Rumeurs, idées reçues, clichés, superstitions, légende : qui dit vrai ? qui dit faux ?
Il parait qu’au Cameroun, on croit encore en l’existence de la « Mami Wata »

Il parait qu’au Cameroun, on croit encore en l’existence de la « Mami Wata »

La réponse est :
Paru le mercredi, 28 juin 2017 12:17

Des services seraient proposés sur internet afin de fixer des pactes de pouvoir et d’argent avec Mami Wata.

Sur Internet, il n’est pas rare de tomber sur une annonce de tradipraticien, camerounais ou d’ailleurs, disant être capable de faire signer des pactes de richesse avec la Mamy Wata. Cette richesse, ne pouvant être acquise qu’à la suite de rituels nocturnes occultes réalisés au bord de la mer.
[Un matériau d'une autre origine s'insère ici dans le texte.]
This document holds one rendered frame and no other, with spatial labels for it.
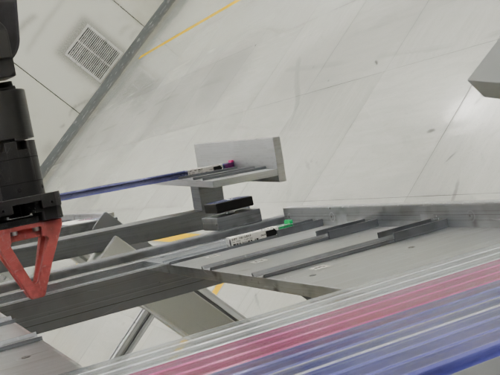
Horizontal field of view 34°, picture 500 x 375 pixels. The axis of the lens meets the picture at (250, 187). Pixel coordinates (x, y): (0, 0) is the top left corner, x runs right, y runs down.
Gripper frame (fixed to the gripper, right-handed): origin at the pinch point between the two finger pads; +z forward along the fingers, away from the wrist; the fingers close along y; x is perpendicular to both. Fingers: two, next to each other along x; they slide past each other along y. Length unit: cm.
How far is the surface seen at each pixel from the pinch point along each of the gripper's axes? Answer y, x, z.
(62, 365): 33.0, -5.0, 0.8
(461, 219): 25.4, 32.8, -0.1
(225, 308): -81, 53, 24
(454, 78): -119, 160, -19
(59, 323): -7.9, 3.3, 5.3
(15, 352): 24.9, -6.4, 0.9
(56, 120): -749, 185, -72
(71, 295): -7.9, 5.2, 2.6
Mais qui est Mamy Wata ? Une déesse des eaux à qui des initiés vouent un culte, un esprit malfaisant pour ses victimes ou encore une légende pour les esprits profanes. Il s’agit d’un personnage atypique, voir même  supranaturel  souvent très présent dans les légendes et les croyances des peuples des zones lacustres et côtières du Cameroun. Déesse des eaux, mi-femme mi-poisson, elle incarne le croisement du monde animal, du monde humain et du monde spirituel. Souvent illustrée au côté de serpents, elle symbolise la puissance suprême.

Elle tient son nom dit-on de  « Mamui ata » du Sud du Togo et du sud du Bénin. Ce sont des déformations phonétiques qui transforment « Mamui ata » qui signifie « je serre les jambes » en « mommy water », « Mammy water » et enfin en « Mamy wata », qui veut dire « Mère des eaux ».

Certains chercheurs pensent que la "Mamy wata" faisait déjà partie des croyances africaines, avant l’arrivée des Européens sur le vieux continent. Elle est retrouvée chez les Ibo et les yoruba du Nigeria (ndi mmili et le culte Dan), les Ewé et les Mina du Togo et du Bénin (le culte Dan du python royal et le culte vodou), les populations côtières du Cameroun, les Kongo de la RDC, au Congo-Brazaville (mbumba) et au Ghana. 

Les croyances africaines subiront toutefois l’influence des européens à partir du 15e siècle grâce aux récits de leurs marins et à leurs navires qui portaient très souvent des sculptures de sirènes. Il se raconte également que le symbole imagée de la mamy wata « charmeuse de serpent » arrive au 19e siècle. Inspirée des déesses hindoues, elle influence également  la représentation pictographique de la "Mamy Wata" des croyances africaines, en lui donnant un visage et des caractères « humains ».